Per i suoi nemici tutto ebbe inizio con quel gol alla Fiorentina. È il 4 dicembre 1994. La Juve pareggia 2 a 2, la partita è un carnaio, i contrasti duri, gli attacchi bloccati. Poi c’è un lancio lungo, da centrocampo: in mezzo a due difensori Alessandro Del Piero prende coraggio e tira al volo, con l’esterno del piede. La palla si insacca fra le mani di Toldo e il palo. Nessuno di loro, i nemici, è juventino, ma si alzano tutti ad applaudire. Forse era una delle prime partite che guardavano su Telepiù e sarà l’ultima in cui vedranno Del Piero fare un gol così. Quel gol è l’opposto del “suo” gol: non è preparato, ricamato, e viene segnato con la metà dello scarpino che rimarrà intonsa per gran parte della carriera. Iniziano i servizi alla televisione: i genitori, il bravo ragazzo, le pantofole, “non ha grilli per la testa”. Gli amici di sempre, il prete, i vicini: “un bravo ragazzo, un ragazzo normale”. I grandi tazzoni di latte e biscotti. Un vecchio con la erre moscia capisce che il bravo ragazzo non basta e gli affibbia un soprannome, creando un personaggio: Pinturicchio. È più importante di quanto si possa pensare, questo passaggio. Inizia la parabola dell’eterno allievo, del giovane che non crescerà mai, il piccolo pittore. I dualismi a cui sarà condannato malvolentieri cominciano da lì. Sarà sempre quello in campo, e alla folla andranno di traverso le ultime forchettate mentre invoca Totti o Baggio.

Alessandro e i suoi nemici hanno qualche anno di differenza, ma la generazione è la stessa. Alla televisione lo rivedono, fa un gol strano. La traiettoria non è la stessa dei gol di Maradona o del codino. Passa pochissimo tempo e lo fa di nuovo, e poi ancora e ancora. “Il gol alla Del Piero”. Provano a farlo anche loro, i nemici, nelle partitelle. Ma non riescono mai a metterla così morbida. Chissà se allora si rendevano conto di quanto fosse significativo quel gol, e chissà che oggi non esagerino nell’interpretarne l’esecuzione. Eppure, guardando indietro, quel gol pare l’immagine di una generazione che gli anni ottanta hanno prosciugato di qualunque spinta rivoluzionaria. È un gol quasi obbligato. È frutto della necessità di trovare un’altra via per incidere, senza mettersi in gioco frontalmente. Per superare la timidezza Alessandro non prova nemmeno a saltarlo, l’avversario. Si ingobbisce, si allarga, finta, nasconde il pallone. Sembra stia per entrare in area a testa bassa, ma con la coda dell’occhio vede la porta. Scavalca tutti gli ostacoli dell’età adulta, aggira tutto e tutti e arriva direttamente all’incrocio.

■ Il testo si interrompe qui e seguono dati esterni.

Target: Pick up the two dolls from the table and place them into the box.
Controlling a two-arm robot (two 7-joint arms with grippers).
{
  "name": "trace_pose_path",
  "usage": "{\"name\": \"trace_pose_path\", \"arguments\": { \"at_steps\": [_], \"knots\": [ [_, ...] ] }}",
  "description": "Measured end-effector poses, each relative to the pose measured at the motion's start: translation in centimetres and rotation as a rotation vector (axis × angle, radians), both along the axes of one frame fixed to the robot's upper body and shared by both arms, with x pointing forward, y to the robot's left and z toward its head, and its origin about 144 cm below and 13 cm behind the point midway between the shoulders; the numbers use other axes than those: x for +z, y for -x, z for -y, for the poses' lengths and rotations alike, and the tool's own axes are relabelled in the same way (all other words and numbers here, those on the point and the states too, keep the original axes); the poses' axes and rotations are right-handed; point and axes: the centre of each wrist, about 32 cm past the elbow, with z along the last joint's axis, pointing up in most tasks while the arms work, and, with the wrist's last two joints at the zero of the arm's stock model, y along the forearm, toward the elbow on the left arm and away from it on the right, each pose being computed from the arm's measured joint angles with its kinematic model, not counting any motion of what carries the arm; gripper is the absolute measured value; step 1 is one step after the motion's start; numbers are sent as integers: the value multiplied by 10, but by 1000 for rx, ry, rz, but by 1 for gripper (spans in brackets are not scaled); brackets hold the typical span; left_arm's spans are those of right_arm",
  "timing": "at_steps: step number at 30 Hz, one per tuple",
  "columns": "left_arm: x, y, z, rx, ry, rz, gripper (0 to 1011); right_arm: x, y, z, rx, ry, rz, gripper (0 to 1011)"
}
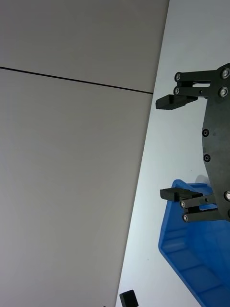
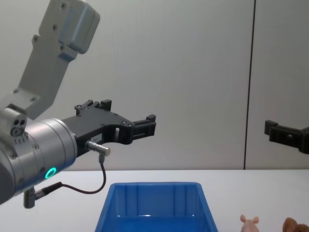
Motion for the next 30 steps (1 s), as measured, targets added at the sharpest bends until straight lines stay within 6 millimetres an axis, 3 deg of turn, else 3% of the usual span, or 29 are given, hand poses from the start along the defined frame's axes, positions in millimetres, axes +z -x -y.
{"name": "trace_pose_path", "arguments": {
  "at_steps": [30],
  "knots": [
    [0, 0, 0, 0, 0, 0, 1001, 0, 0, 2, -1, 3, 0, 1001]
  ]
}}
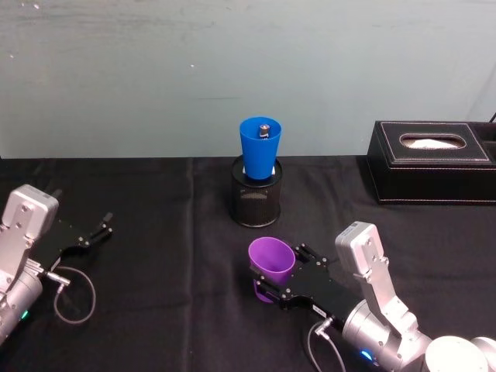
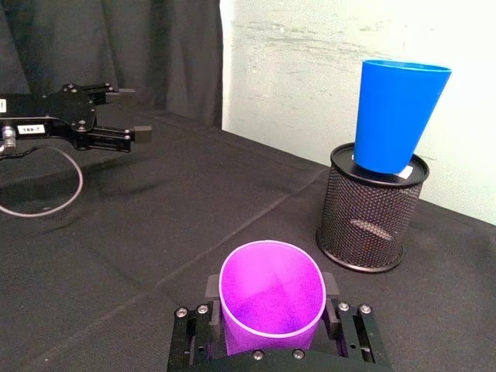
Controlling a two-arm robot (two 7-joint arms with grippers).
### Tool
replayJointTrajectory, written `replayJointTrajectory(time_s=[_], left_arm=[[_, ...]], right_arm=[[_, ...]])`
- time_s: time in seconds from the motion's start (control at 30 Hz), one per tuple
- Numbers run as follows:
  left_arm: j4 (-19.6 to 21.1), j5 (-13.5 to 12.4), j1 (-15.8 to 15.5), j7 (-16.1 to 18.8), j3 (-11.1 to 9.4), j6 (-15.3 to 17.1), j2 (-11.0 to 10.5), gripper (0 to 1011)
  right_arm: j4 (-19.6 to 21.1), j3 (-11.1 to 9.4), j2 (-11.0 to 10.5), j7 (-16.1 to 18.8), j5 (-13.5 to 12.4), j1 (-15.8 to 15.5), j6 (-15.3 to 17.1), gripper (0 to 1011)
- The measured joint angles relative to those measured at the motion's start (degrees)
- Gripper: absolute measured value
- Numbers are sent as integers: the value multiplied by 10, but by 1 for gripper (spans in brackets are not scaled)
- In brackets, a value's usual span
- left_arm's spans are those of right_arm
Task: Pick up one cup with a gripper and tap it against the other cup.
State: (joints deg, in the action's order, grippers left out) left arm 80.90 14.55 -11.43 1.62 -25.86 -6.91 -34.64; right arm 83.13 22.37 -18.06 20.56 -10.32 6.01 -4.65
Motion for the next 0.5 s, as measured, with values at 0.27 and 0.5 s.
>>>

Ormai per i giornali è Alex. Anche la Coppa dei Campioni è appena diventata Champions League. Un anno dopo di lui è nato David Beckham. Un centrocampista, uno che non è sicuramente un dieci o un fantasista eppure sta diventando un divo. Il suo tiro è più secco, elastico, meno liftato di quello di Alessandro. Tre anni dopo è nato Raúl González Blanco: arriva dalle giovanili della squadra rivale, ma è già condannato a diventare bandiera. Tutti e tre vincono, e tanto. Sbagliano rigori decisivi, segnano qualche gol difficile e tanti, tantissimi gol facili. È la generazione della Champions League. Nessuno può negare che siano dei campioni, e nessuno può negare che sarebbero potuti essere più forti. Si riaccende la televisione: c’è una pubblicità in cui Del Piero è in costume, e dipinge, un po’ goffamente. Mima il suo gol con un pallone virtuale. Avevamo già visto Franco Baresi fare una rovesciata che mai avrebbe azzardato in carriera nella réclame di una bevanda fluorescente. Ma quello è il gol alla Del Piero, è il suo.